Ex-priest says child-sex offences were normal among his colleagues

By a Broken Rites researcher

A convicted priest (Father David Edwin Rapson, who belonged to one of Australia's most prominent Catholic religious orders, the Salesians) has "blown the whistle" on his colleagues in this religious order, declaring that they too were committing sexual offences on schoolboys. Broken Rites has discovered Rapson's claim in some court documents.

The priests and brothers of the Salesian religious order operate schools and parishes around Australia.
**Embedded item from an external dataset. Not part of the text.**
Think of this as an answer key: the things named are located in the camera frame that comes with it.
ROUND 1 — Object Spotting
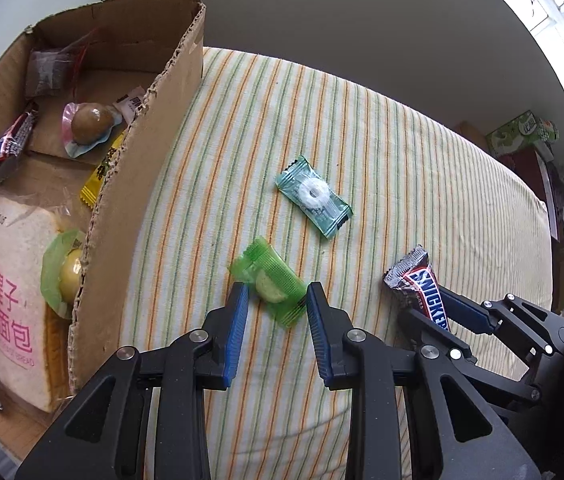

That is, they do not belong to a specific geographic entity such as the Melbourne archdiocese).

Broken Rites has just obtained a transcript of proceedings at the Melbourne County Court (on 17 October 2013), when Judge Liz Gaynor sentenced Rapson on charges involving eight boys at a Melbourne Catholic boys' school (this school was operated by Rapson's religious order).

Before sentencing Rapson (for multiple rapes and indecent assaults), Judge Gaynor acknowledged that Rapson's lawyer wanted the judge to take some other things into account on behalf of Rapson. For example:

  • According to the defence lawyer (quoted in Paragraph 28 of Judge Gaynor's sentencing remarks), "it was clear [that] older and more experienced priests were engaging in sexual abuse of the students" [at this school]."
  • Judge Gaynor noted [in Paragraph 31] that Rapson began his teaching career at this boarding school, "which, I accept, harboured priests and brothers engaged in sexual abuse of their students."
  • Judge Gaynor told Rapson [in Paragraph 33]:  "...These were dreadful crimes against powerless and vulnerable victims who were entirely in your power as residents of the school and by virtue of the enormous authority and stature granted to Catholic priests by Catholic congregations and by parents who unwittingly placed their sons in your entirely predatory hands."
  • Judge Gaynor told Rapson that, at this (his first) school, "you very soon became an enthusiastic member of the sexually deviant group of religious [people] operating at the school at the time."

Judge Gaynor was sentencing Rapson after a jury found him guilty of 14 charges (five charges of rape and nine charges of indecent assault), during Rapson's two periods of work at this Melbourne Catholic boys' school (firstly from 1973 to 1977 and secondly from 1987 to 1990).